Author: Felipe Fernández-Armesto
Publisher: Random House
Published: 2008-12-18
Total Pages: 274
ISBN-13: 030751255X
DOWNLOAD EBOOKIn 1507, European cartographers were struggling to redraw their maps of the world and to name the newly found lands of the Western Hemisphere. The name they settled on: America, after Amerigo Vespucci, an obscure Florentine explorer. In Amerigo, the award-winning scholar Felipe Fernández-Armesto answers the question “What’s in a name?” by delivering a rousing flesh-and-blood narrative of the life and times of Amerigo Vespucci.
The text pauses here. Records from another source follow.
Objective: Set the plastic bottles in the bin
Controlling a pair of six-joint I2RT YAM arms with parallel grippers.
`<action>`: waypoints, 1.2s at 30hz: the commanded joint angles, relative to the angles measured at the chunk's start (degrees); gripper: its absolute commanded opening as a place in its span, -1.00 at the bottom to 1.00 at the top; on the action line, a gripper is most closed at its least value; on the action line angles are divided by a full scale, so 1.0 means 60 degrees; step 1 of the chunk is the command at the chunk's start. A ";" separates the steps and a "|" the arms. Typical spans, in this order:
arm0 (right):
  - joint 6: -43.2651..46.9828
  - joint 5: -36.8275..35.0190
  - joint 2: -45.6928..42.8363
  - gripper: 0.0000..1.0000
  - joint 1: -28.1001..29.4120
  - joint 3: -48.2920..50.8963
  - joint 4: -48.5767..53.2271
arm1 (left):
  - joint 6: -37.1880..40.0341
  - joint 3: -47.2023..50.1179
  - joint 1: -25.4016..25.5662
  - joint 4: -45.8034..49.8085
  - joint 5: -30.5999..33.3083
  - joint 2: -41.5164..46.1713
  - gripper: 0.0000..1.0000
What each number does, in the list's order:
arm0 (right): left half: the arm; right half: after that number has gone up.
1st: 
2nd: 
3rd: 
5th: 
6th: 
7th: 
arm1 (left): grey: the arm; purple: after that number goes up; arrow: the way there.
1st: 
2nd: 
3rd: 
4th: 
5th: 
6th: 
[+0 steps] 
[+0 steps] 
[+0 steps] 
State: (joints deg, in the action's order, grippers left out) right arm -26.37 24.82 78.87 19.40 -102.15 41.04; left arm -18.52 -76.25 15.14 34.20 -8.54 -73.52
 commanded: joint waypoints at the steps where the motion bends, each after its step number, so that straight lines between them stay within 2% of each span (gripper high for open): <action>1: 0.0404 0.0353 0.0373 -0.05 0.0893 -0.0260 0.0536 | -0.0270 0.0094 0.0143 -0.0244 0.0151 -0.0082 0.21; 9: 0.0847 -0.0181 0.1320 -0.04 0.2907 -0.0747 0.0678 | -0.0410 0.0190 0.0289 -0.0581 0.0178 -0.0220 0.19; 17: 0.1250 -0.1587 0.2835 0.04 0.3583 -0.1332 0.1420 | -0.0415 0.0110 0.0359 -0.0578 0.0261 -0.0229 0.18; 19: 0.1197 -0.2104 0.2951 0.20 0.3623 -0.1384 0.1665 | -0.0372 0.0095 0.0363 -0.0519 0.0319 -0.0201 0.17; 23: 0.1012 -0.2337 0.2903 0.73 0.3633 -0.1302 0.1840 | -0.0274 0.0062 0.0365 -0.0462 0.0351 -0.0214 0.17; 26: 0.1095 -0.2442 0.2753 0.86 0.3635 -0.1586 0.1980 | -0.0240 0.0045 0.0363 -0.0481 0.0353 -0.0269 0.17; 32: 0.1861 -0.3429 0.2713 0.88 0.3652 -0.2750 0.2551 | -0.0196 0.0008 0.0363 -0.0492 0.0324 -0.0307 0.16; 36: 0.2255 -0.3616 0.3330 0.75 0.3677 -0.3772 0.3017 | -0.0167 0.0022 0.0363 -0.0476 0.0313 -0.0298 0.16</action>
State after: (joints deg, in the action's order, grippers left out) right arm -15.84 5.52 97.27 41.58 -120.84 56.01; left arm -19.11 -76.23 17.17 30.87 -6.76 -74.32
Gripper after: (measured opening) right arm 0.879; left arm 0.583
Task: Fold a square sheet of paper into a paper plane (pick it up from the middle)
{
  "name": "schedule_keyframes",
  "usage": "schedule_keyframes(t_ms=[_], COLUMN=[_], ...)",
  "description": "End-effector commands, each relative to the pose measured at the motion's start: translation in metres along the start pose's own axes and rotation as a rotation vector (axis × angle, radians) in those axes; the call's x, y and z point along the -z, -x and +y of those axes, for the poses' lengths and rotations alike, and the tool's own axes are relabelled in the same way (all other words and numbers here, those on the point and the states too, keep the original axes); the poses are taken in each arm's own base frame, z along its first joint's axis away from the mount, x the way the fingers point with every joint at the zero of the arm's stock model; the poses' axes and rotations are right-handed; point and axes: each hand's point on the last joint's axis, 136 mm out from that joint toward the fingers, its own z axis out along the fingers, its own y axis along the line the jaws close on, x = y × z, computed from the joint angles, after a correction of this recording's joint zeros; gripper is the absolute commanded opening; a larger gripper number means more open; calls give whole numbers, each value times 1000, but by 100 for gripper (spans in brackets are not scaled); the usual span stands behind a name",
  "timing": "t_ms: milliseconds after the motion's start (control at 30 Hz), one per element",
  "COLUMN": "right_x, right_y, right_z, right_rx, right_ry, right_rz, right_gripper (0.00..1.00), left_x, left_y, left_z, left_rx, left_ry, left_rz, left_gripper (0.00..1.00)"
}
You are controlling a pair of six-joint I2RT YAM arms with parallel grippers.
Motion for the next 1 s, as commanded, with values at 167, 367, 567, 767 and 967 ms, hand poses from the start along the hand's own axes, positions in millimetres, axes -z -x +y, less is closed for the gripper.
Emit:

Here we meet Amerigo as he really was: a sometime slaver and small-time jewel trader; a contemporary, confidant, and rival of Columbus; an amateur sorcerer who attained fame and honor by dint of a series of disastrous failures and equally grand self-reinventions. Filled with well-informed insights and amazing anecdotes, this magisterial and compulsively readable account sweeps readers from Medicean Florence to the Sevillian court of Ferdinand and Isabella, then across the Atlantic of Columbus to the brave New World where fortune favored the bold. Amerigo Vespucci emerges from these pages as an irresistible avatar for the age of exploration–and as a man of genuine achievement as a voyager and chronicler of discovery. A product of the Florentine Renaissance, Amerigo in many ways was like his native Florence at the turn of the sixteenth century: fast-paced, flashy, competitive, acquisitive, and violent. His ability to sell himself–evident now, 500 years later, as an entire hemisphere that he did not “discover” bears his name–was legendary. But as Fernández-Armesto ably demonstrates, there was indeed some fire to go with all the smoke: In addition to being a relentless salesman and possibly a ruthless appropriator of other people’s efforts, Amerigo was foremost a person of unique abilities, courage, and cunning. And now, in Amerigo, this mercurial and elusive figure finally has a biography to do full justice to both the man and his remarkable era. “A dazzling new biography . . . an elegant tale.” –Publishers Weekly (starred review) “An outstanding historian of Atlantic exploration, Fernández-Armesto delves into the oddities of cultural transmission that attached the name America to the continents discovered in the 1490s. Most know that it honors Amerigo Vespucci, whom the author introduces as an amazing Renaissance character independent of his name’s fame–and does Fernández-Armesto ever deliver.” –Booklist (starred review)
Author: Amerigo Vespucci
Publisher:
Published: 1992
Total Pages: 274
ISBN-13:
DOWNLOAD EBOOKThe letters he wrote that convinced Europeans to name the New World America (after him).